WHAT: this scenario refers to Smart Industry, where DL is used for speech recognition. The objective of this use case is to develop an embedded speech recognition system that would activate/deactivate PLC-controlled tooling machinery or collaborative robot in an industrial environment, without relying on a cloud backend.
WHY: both the speech and the voice recognition markets are expected to grow quite fast from here to 2022 and voice-activated or voice-controlled devices are booming in the recent years thanks to the evolutionary step that voice recognition and speech recognition technologies had performed. It is generally true that, as computing devices of all shapes and sizes increasingly surround us, we will come to rely more on natural interfaces such as voice, touch, and gesture. Despite visual and audio perception are of paramount importance, we can say that speech has historically had a high priority in human communication, being developed long before the introduction of writing. Therefore, it has the potential to be an important mode of interaction with computers and machinery. Moreover, speech can be used at a distance, making it extremely useful for situations where the operator has to keep hands and eyes somewhere else. In the past, developing an intelligent voice interface was a complex task – feasible only if a dedicated development team inside a major corporation like Apple, Google or Microsoft could be made available to system designers. Today, however, due to the emergence of a small but growing number of cloud- based APIs, it is now possible for developers to build an intelligent voice interface for any app or website without requiring an advanced degree in natural language processing. Those API, however, require to have an available, high-speed, computing intensive cloud backend to elaborate all the voice and speech features including noise extraction, noise suppression, voice pattern recognition, user identification, emotion detection, word recognition, semantic pattern elaboration and so on, with expected latencies and loss in precision that could impact critical applications such as those related to machinery interaction.

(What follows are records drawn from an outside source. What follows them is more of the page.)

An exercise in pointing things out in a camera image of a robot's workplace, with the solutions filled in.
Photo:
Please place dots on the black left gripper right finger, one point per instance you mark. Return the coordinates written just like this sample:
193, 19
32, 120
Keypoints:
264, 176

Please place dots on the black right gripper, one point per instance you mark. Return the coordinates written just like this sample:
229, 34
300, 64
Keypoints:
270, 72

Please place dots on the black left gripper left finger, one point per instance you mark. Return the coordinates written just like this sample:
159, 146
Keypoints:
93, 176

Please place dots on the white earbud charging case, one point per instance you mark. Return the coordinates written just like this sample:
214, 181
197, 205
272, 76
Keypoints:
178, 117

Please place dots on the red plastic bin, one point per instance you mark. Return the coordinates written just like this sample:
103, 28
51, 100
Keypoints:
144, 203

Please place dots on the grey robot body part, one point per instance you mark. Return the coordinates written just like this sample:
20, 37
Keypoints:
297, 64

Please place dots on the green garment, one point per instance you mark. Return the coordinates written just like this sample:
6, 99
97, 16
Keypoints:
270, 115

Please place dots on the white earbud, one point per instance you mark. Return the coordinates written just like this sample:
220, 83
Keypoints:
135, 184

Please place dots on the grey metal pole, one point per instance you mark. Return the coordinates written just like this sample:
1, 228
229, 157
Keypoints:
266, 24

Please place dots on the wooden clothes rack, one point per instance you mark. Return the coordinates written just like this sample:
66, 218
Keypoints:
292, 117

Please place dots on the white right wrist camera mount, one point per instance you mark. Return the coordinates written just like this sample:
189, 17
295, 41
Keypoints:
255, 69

HOW: in the ALOHA project we intend to address the needs of this scenario by leveraging on DL algorithms. DL seemed to have finally made speech recognition accurate enough to target not strictly controlled environments. Thanks to DL, speech recognition may become the primary interaction way among human and computer, or machinery as in the given scenario. Deep learning has brought Baidu to improve speech recognition from 89% accuracy to 99% accuracy. Speech technologies will go far beyond Smartphones and may be quite soon on home appliances and wearable devices. The usage of neural networks in talker-independent continuous speech recognition is not a new science and, in the years, DL has become a resourceful solution for such a problem.
Using the ALOHA tool flow, the consortium intends to make designers life easier allowing them to characterize and deploy an embedded voice recognition system capable of natural language processing in critical scenarios, such as an industrial application where real-time processing is mandatory to enable fast and safe human-machinery interaction. Starting from existing DL algorithm, suitable for voice recognition and speech pattern recognition, energy-aware and secure software code is going to be automatically deployed over optimal hardware modules, optimized for the given functionality to provide hard real-time execution. The APIs created by means of the ALOHA framework will be used as a ground base to jumpstart the development activities and create a benchmark. for DL applied to industrial environment voice recognition techniques.